▶ _Problem to solve_
Taking the line with "--target device" as the first and the line with "--target hand" as the last, set down exactly every line in that range from the entries below, and no more.

[Dataset items]
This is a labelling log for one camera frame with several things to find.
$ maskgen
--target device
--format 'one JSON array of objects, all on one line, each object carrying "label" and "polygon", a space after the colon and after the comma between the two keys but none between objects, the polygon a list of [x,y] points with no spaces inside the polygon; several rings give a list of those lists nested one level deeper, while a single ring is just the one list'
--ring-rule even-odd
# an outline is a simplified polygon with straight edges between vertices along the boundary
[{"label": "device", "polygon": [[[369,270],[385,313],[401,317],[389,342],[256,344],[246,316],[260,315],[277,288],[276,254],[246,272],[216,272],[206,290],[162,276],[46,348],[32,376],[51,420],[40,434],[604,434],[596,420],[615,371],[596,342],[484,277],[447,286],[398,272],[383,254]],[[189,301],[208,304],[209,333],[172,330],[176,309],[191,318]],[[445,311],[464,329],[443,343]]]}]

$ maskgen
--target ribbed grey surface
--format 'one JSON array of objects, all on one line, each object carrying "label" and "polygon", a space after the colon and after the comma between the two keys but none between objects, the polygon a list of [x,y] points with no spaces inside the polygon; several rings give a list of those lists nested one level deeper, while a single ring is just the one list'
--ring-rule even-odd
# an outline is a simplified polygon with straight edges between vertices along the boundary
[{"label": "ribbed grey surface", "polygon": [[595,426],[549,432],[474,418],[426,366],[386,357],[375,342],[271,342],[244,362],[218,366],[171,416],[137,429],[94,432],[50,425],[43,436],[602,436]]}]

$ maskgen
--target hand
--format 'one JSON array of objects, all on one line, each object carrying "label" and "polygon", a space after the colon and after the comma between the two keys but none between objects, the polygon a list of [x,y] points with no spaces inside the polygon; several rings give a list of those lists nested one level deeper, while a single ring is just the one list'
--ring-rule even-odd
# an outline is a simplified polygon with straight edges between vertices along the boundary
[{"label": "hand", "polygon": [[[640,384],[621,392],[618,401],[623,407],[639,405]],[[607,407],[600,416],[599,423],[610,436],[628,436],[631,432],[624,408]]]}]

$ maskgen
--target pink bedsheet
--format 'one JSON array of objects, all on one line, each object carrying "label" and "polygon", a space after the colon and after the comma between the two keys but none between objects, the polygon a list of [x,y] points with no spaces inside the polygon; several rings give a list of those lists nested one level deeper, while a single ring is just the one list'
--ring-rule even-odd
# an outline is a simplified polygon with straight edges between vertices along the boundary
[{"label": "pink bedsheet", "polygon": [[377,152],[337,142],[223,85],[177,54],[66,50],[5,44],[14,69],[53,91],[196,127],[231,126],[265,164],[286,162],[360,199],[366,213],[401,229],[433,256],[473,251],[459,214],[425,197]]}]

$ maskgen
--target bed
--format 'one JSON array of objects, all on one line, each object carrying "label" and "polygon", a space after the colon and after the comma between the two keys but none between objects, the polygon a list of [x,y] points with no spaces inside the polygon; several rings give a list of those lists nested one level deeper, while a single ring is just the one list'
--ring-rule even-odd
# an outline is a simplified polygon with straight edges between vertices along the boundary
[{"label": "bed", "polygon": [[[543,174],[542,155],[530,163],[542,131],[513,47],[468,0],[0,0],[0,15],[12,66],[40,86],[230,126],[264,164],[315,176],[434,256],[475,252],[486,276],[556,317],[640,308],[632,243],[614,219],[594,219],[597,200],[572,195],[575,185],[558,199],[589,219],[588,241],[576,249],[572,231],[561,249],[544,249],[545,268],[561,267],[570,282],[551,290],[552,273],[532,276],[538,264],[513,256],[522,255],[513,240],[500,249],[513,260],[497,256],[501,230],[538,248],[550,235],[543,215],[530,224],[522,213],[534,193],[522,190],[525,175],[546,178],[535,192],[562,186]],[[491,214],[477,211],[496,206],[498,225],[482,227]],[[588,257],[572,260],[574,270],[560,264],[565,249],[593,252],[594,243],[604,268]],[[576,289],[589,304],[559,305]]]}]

▶ _Expected output_
--target device
--format 'one JSON array of objects, all on one line, each object carrying "label" and "polygon", a space after the colon and after the comma between the two keys but none between objects, the polygon a list of [x,y] points with no spaces inside the polygon; several rings give a list of those lists nested one level deeper, while a single ring is just the one list'
--ring-rule even-odd
# an outline is a simplified polygon with straight edges between vertices along the boundary
[{"label": "device", "polygon": [[[369,270],[385,313],[401,317],[389,342],[256,344],[246,316],[260,315],[277,288],[276,254],[246,272],[216,272],[206,290],[162,276],[46,348],[32,376],[51,420],[40,434],[604,434],[596,420],[615,371],[596,342],[484,277],[447,286],[398,272],[383,254]],[[189,301],[208,304],[209,333],[172,330],[176,309],[191,318]],[[445,311],[464,329],[443,343]]]}]

$ maskgen
--target ribbed grey surface
--format 'one JSON array of objects, all on one line, each object carrying "label" and "polygon", a space after the colon and after the comma between the two keys but none between objects, the polygon a list of [x,y] points with no spaces inside the polygon; several rings give a list of those lists nested one level deeper, while a single ring is just the one list'
--ring-rule even-odd
# an outline is a simplified polygon with straight edges between vertices along the boundary
[{"label": "ribbed grey surface", "polygon": [[595,426],[549,432],[474,418],[426,366],[386,357],[375,342],[271,342],[244,362],[218,366],[171,416],[137,429],[94,432],[50,425],[43,436],[602,436]]}]

$ maskgen
--target hand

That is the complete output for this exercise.